El flujo y reflujo tenaz de la historia
configura circularidad de los hechos.
Un acontecer de eventos en espiral
donde aparece y desaparece la luz.
Luz de la razón, luz del conocimiento,
fulgores del suceder de acontecimientos
en orquestación de sucesos complexos.

Una corriente ágil de la filosofía griega
propiciaba la trascendencia inmortal.
Para otros criterios la realidad promueve
avatares cíclicos según Heráclito y Hegel.
Es la evolución de una historia inconclusa,
centelleos de circunstancias fortuitas.
Todo aparece y desaparece a ojos vista.

Periódicos eventos funcionales al tiempo
son catalizadores históricos por excelencia, 
reavivan el ímpetu por libertades perdidas.
El giro orbital produce repeticiones infames:
primero como tragedia después como farsa.
Sistemas o intérpretes se reiteran burlescos;
la senda al futuro se obstruye por ineptitud.
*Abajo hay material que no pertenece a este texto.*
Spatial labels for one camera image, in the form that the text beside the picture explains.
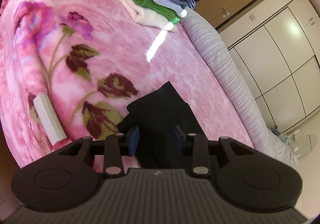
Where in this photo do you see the white blanket label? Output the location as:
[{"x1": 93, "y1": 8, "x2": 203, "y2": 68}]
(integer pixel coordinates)
[{"x1": 33, "y1": 93, "x2": 67, "y2": 145}]

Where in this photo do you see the pink floral blanket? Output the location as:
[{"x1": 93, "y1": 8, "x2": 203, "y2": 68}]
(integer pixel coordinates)
[{"x1": 0, "y1": 0, "x2": 258, "y2": 174}]

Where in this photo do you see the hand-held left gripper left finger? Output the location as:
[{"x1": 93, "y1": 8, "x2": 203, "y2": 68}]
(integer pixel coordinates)
[{"x1": 56, "y1": 125, "x2": 140, "y2": 178}]

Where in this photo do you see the blue cloth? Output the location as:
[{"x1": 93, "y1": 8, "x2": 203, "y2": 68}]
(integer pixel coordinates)
[{"x1": 270, "y1": 125, "x2": 290, "y2": 145}]

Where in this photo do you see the oval mirror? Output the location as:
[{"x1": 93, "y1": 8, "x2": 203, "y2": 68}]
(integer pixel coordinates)
[{"x1": 291, "y1": 134, "x2": 318, "y2": 158}]

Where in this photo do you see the grey striped quilt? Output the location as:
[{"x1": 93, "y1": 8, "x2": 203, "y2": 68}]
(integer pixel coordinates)
[{"x1": 180, "y1": 8, "x2": 299, "y2": 172}]

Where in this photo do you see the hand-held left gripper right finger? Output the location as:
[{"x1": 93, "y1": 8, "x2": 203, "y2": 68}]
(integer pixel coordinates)
[{"x1": 174, "y1": 125, "x2": 263, "y2": 178}]

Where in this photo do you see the cream folded garment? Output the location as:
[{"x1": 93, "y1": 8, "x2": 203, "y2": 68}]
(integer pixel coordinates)
[{"x1": 102, "y1": 0, "x2": 180, "y2": 33}]

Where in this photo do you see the cream wardrobe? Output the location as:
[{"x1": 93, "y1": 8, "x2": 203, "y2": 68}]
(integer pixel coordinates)
[{"x1": 216, "y1": 0, "x2": 320, "y2": 135}]
La historia es una secuencia repetitiva:
leales y traidores, demócratas y dictadores,
democracia gris, paz verde, tiranía púrpura.
El presente relata tendencioso el pasado;
gobernantes probos o tiranos oprobiosos.
Terror y paz se alternan indeterminados,
agitando o pacificando los cursos históricos.

En el rotar de sucesos se vulneraron derechos,
individuales, sociales y representativos;
algunos se reconquistaron, otros eclipsaron,
La sociedad permutó de valerosa a claudicante;
en días arduos estremeció, en los triviales envició.
La crónica de la humanidad ha sido turbadora;
desigualdad fue siempre su carácter distintivo.
Muy pobre gratificación para un devenir de siglos.